2. Bâtir des systèmes alimentaires agroécologiques résilients.
Passer d’un système industriel à un système agroécologique diversifié est plus urgent que jamais.
- L’agroécologie réconcilie les enjeux économiques, environnementaux et sociaux auxquels nous faisons face. Cette approche repose sur les synergies naturelles entre les animaux et les plantes, plutôt que sur des produits chimiques de synthèse, pour régénérer et fertiliser les sols et pour lutter contre les insectes nuisibles.
- Les subventions agricoles et les investissements en recherche doivent être redirigés vers l’agroécologie.
Rééquilibrer le pouvoir économique en faveur du bien commun en établissant un nouveau pacte entre l’État et la société.
La réponse à la crise doit être transposée dans une nouvelle gouvernance publique. L’approche réglementaire doit faire partie des moyens utilisés par les États.
- Il est impératif que les entreprises du secteur alimentaire internalisent les coûts socioéconomiques et environnementaux qu’elles engendrent.
- Des milliards de dollars sont actuellement dépensés pour renflouer et relancer l’économie : ils doivent aussi être utilisés pour transformer le système économique.
- Les fusions et les acquisitions dans le secteur alimentaire doivent être surveillées de près, car les plus gros joueurs, profitant des taux d’intérêt très bas, se positionnent pour prendre le contrôle des petites et moyennes entreprises ou simplement profiter de leur mort.
4. Réformer la gouvernance internationale des systèmes alimentaires.
La crise actuelle constitue une opportunité de compléter les réformes de gouvernance globale amorcées à la suite de la crise du prix des aliments de 2007-2008 et d’accélérer la transformation du système alimentaire.
- Le Comité pour la sécurité alimentaire mondiale (CSA) des Nations Unies doit poursuivre son travail de coordination mondiale, à l’abri des manœuvres orchestrées par quelques gouvernements, par le secteur privé et par certaines fondations ayant des intérêts directs dans le maintien de systèmes alimentaires industriels.

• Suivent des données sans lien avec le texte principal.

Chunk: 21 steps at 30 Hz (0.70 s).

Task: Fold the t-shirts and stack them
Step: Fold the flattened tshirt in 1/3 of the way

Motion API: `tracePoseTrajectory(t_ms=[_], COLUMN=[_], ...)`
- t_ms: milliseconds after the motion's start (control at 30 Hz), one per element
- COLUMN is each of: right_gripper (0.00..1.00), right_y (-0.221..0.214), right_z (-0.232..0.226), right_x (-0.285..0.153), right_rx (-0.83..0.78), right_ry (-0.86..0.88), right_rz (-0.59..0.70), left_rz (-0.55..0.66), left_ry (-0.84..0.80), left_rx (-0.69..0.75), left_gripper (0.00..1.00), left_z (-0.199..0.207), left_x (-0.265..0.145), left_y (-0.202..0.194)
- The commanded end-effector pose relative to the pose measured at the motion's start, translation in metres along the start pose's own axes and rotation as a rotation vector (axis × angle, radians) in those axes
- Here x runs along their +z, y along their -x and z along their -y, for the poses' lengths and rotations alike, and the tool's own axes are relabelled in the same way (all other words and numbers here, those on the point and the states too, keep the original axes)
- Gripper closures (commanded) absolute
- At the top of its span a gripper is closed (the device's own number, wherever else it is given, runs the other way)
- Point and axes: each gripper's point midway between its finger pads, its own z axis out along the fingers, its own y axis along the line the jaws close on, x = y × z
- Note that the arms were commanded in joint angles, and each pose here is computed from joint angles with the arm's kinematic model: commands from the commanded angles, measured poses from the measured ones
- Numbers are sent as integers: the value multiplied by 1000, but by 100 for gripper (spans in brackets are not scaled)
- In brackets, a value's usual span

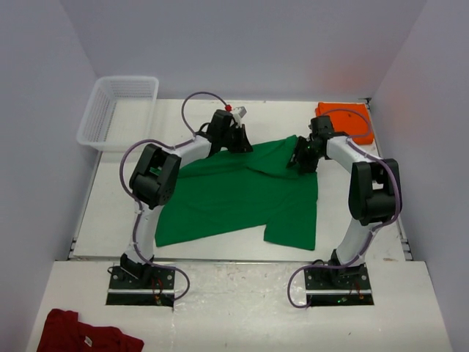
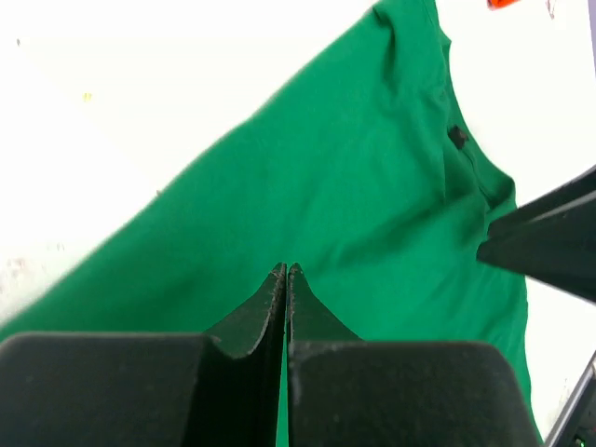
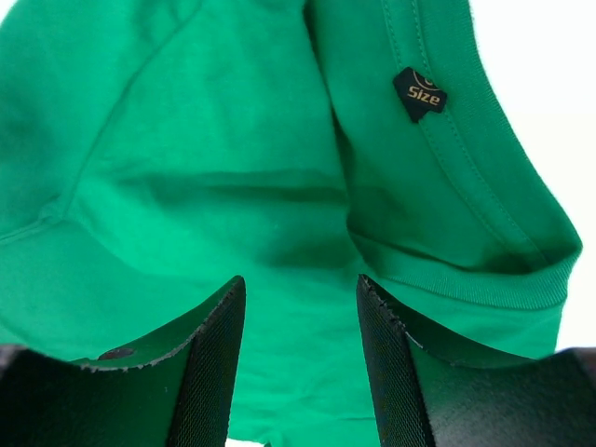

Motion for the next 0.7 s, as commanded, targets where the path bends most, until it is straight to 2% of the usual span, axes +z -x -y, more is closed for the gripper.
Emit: tracePoseTrajectory(t_ms=[0,500,633,667], right_gripper=[48,49,60,70], right_y=[4,9,13,15], right_z=[3,0,-7,-9], right_x=[5,9,12,11], right_rx=[-2,40,42,41], right_ry=[-2,-6,21,29], right_rz=[-1,-45,-52,-43], left_rz=[-13,-66,-70,-71], left_ry=[8,3,0,-2], left_rx=[26,16,20,22], left_gripper=[100,100,100,100], left_z=[0,-8,-8,-7], left_x=[8,20,20,20], left_y=[8,-5,-6,-6])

- La crise est une opportunité parfaite pour repenser les priorités du Sommet des systèmes alimentaires qui se tiendra en juillet 2021 sous l’égide des Nations Unies. Les discussions préparatoires et les propositions qui seront soumises lors de cet événement doivent être ouvertes à une large participation afin de prévenir les ententes secrètes conclues au sein de groupes fermés.
Les derniers mots du communiqué de l’IPES-Food se révèlent particulièrement évocateurs : « Plus que jamais, la fragmentation et la saisie de la gouvernance [par des intérêts privés] doivent être évitées. »

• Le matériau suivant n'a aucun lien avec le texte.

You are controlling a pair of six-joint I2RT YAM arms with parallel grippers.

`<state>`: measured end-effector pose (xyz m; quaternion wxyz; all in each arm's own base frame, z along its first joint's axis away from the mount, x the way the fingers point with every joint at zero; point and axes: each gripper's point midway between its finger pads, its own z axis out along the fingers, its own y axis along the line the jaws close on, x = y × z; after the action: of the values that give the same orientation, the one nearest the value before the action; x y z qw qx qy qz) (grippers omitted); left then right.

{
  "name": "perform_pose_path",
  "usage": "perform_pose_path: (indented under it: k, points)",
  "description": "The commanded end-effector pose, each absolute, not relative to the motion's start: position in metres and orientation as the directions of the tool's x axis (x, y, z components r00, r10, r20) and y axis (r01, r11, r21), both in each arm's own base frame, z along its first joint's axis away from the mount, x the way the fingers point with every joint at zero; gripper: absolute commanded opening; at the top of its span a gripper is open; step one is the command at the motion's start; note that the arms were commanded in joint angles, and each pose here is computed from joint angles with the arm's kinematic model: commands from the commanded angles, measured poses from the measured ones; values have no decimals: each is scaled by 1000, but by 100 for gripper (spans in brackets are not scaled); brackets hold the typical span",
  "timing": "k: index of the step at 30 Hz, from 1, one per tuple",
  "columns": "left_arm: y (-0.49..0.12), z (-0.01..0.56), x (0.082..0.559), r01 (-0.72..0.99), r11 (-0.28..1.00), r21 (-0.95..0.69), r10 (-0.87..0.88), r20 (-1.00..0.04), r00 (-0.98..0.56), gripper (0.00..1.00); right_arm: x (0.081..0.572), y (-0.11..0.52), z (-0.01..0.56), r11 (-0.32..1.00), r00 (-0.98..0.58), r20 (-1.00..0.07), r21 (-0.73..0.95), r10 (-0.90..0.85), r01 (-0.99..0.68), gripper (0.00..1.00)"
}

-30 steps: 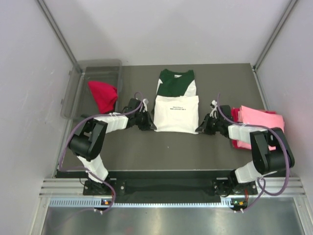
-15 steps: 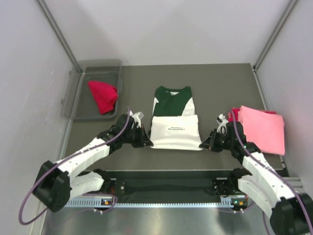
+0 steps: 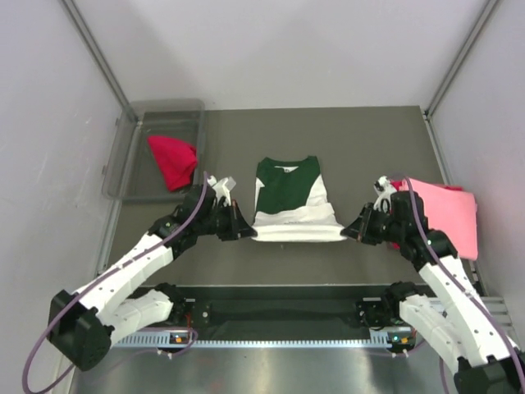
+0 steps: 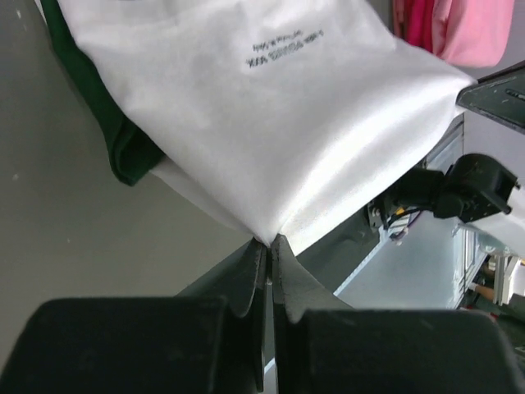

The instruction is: Fold and stack the t-shirts

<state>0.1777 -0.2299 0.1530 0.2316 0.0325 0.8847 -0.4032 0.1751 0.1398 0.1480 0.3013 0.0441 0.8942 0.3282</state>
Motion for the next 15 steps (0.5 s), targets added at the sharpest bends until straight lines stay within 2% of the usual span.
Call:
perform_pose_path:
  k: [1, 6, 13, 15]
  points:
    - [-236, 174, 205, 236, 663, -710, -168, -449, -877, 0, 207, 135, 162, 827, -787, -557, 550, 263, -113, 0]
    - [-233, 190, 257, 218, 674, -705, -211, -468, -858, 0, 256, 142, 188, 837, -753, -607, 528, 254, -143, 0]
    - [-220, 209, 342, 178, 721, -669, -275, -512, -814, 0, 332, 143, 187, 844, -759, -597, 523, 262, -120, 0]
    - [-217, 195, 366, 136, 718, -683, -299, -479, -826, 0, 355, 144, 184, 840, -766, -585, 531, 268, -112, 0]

Bref, même si de nombreux gouvernements soulignent actuellement l’importance de construire une véritable souveraineté alimentaire, l’après COVID-19 sera un formidable test. Les États résisteront-ils à la tentation du business as usual ou les mesures prises pour juguler la crise seront-elles un moment décisif d’une transition vers un système alimentaire plus résilient ?
Source : COVID-19 and the crisis in food systems: Symptoms, causes, and potential solutions. Communiqué by IPES-Food, April 2020
* L’International Panel of Experts on Sustainable Food Systems (IPES-Food) a pour mission de promouvoir les systèmes alimentaires partout dans le monde. Depuis 2015, l’IPES-Food a contribué au débat sur une réforme globale de ces systèmes en produisant des rapports scientifiques et des recommandations stratégiques. L’IPES-Food est actuellement financé par la Fondation Daniel et Nina Carasso, la Open Societies Foundation, la Fondation Charles Leopold Mayer pour le Progrès de l’Homme, et la Schmidt Family Foundation (11th Hour Project).